Anyway, that said, I have a long, interesting, and exciting road ahead of me.  I have a great house for starters.  Housing is provided by the communities that request volunteers and have to meet certain Peace Corps requirements, like: a concrete or plaster structure with two locked rooms, exclusive latrine and bath room, and a place to cook.  My house is my own little Fortress of Solitude.  I am quite amazed at its presence and functionality.  I have my own small compound, which can be closed off with a locked door, and that, in turn, is surrounded by a plastered wall with a closeable and lockable gate.  I have two large rooms, one for sitting and one for sleeping, my own latrine and bath room, and a kitchen room with a storage room.  I am the fourth generation Peace Corps Volunteer to be here, so I have the benefit of piggy-backing on previous volunteers’ accumulations.  It’s quite the Peace Corps jackpot really.  Others I know that are at brand new sites have only the rooms and the bed and must otherwise acquire their household needs (which PC does give us money for).  This means I have furniture, a furnished kitchen with propane to cook with (which is proving a task to get currently since there is an apparent nationwide shortage at the moment), even drapes and flooring.  In the middle of my compound is a vine that reaches up to the roof and provides a nice canopy in the small courtyard.  I’ve called it my White Tree of Gondor.  My house sits on the edge of the market space, a space which every six days is overflowing with people, merchandise, meanderers, loud voices, vehicles, livestock—the chaotic bustle life which comes like a wave and splashes against my wall, flowing around the sides of it like a tide.  However, once past that gate, the world washes away (well, except for the noise), and I have a respite from the stares we PCVs refer to as “being in the fishbowl.”  This is a rare privilege for a PCV, and I hope that the temptation of hiding that the house offers does not impede my work or my integration.  I go out in short spurts at time, allowing myself to take it slow, because who says I shouldn’t?  I go out once or twice to buy food for me—and the cat. 
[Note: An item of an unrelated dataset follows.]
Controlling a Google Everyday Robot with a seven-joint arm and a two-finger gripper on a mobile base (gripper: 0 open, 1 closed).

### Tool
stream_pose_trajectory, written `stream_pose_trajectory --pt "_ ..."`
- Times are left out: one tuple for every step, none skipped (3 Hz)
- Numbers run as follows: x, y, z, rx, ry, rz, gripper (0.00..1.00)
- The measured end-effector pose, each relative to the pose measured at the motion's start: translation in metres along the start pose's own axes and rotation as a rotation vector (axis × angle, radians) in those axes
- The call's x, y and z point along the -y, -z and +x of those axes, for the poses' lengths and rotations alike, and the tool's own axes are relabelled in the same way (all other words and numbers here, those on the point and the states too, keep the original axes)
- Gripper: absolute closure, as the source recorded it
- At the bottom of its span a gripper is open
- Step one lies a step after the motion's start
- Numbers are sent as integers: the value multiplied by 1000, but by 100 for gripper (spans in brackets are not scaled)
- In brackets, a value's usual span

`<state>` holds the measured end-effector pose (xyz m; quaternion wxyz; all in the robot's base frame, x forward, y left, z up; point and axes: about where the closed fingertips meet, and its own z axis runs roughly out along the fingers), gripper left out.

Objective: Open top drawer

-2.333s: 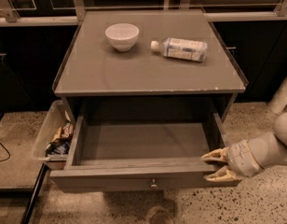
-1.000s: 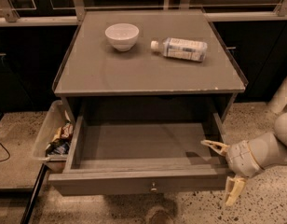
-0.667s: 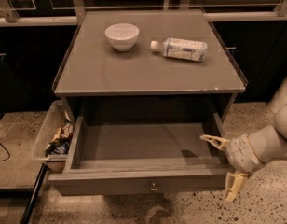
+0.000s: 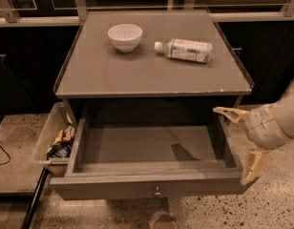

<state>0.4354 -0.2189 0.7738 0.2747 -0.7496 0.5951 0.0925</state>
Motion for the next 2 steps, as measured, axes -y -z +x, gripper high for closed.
stream_pose_trajectory --pt "27 48 -23 -75 72 59 0" --pt "47 77 -40 -94 131 87 0"
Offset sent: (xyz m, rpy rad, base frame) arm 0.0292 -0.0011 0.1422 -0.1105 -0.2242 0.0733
Damanko sits nestled in the curve of the River Oti that feeds into Lake Volta.  Its main social center is marked by a two story green mosque next to a filling station.  Throughout the day, the call to prayer rings out above the chatter and clatter and hubbub of life in the town.  Behind the mosque is a large open space surrounded by small enterprise sheds making small businesses.  This space holds the Damanko market every six days, but it is so large that it snakes along through improvised alleyways and into a different market space behind with shelters make of rudimentary logs and thatch.  The food sellers tend to be in the open, laying their produce on burlap sacks separating them from the dirt covered ground.  They sell tomatoes, oranges, garden eggs (which taste a lot like eggplant), hot peppe (not pepper, but “pep-pay” as it is locally pronounced), brofut (fried cornbread balls—yum), seeds, beans, fish, okra, onions, and some other things.  The back space is left for clothes and cloth sellers and other ready-made products. 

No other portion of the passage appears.